[lustre-discuss] LustreError on ZFS volumes

Mon Dec 12 13:28:59 PST 2016

Hi Jessie,

For clarification, it sounds like you are using hardware based RAID-6, and not ZFS raid? Is this correct? Or was the faulty card simply an HBA?

At the bottom of the ‘zpool status -v pool_name’ output, you may see paths and/or zfs object ID’s of the damaged/impacted files. This would be good to take note of.

Running a ‘zpool scrub’ is a good idea. If the zpool is protected with "ZFS raid", the scrub may be able to repair some of the damage. If the zpool is not protected with "ZFS raid", the scrub will identify any other errors, but likely NOT repair any of the damage.

If you have enough disk space on hardware that is behaving properly (and free space in the source zpool), you may want to replicate the VDEV’s (OST) that are reporting errors. Having a replicated VDEV can afford you the ability to examine the data without fear of further damage.

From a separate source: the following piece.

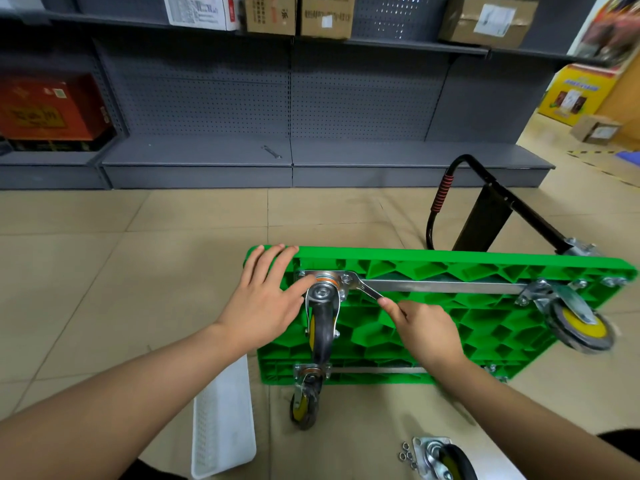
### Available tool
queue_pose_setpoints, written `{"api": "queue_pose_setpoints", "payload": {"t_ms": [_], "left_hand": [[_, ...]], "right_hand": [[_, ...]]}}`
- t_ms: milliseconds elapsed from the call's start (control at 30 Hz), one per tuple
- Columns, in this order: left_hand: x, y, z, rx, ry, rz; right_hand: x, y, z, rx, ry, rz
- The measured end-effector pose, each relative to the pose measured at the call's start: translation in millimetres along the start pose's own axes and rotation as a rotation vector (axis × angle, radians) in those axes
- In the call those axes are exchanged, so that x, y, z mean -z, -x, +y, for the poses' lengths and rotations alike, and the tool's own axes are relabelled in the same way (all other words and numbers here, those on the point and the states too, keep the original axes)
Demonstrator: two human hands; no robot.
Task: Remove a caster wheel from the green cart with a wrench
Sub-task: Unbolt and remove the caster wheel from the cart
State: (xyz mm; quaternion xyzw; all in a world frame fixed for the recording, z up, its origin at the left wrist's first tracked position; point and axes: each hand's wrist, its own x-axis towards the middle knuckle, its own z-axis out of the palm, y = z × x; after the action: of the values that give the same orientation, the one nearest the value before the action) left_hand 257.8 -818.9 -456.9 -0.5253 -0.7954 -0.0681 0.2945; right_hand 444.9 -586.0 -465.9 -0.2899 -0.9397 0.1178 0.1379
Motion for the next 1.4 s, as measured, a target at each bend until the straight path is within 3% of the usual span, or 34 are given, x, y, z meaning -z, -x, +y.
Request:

You may also want to extract certain files from the replicated VDEV(s) which are producing IO errors on the source VDEV.

Something like this for replication should work:

zfs snap source_pool/source_ost at timestamp_label
zfs send -Rv source_pool/source_ost at timestamp_label | zfs receive destination_pool/source_oat_replicated

You will need to set zfs_send_corrupt_data to 1 in /sys/module/zfs/parameters or the ‘zfs send’ will error and fail when sending a VDEV with read and/or checksum errors.
Enabling zfs_send_corrupt_data allows the zfs send operation to complete. Any blocks that are damaged on the source side, will have “x2f5baddb10c” replaced in the bad blocks on the destination side. This can be helpful in troubleshooting if an entire file is corrupt, or parts of the file. 

After the replication, you should set the replicated VDEV to read only with ‘zfs set readonly=on destination_pool/source_ost_replicated’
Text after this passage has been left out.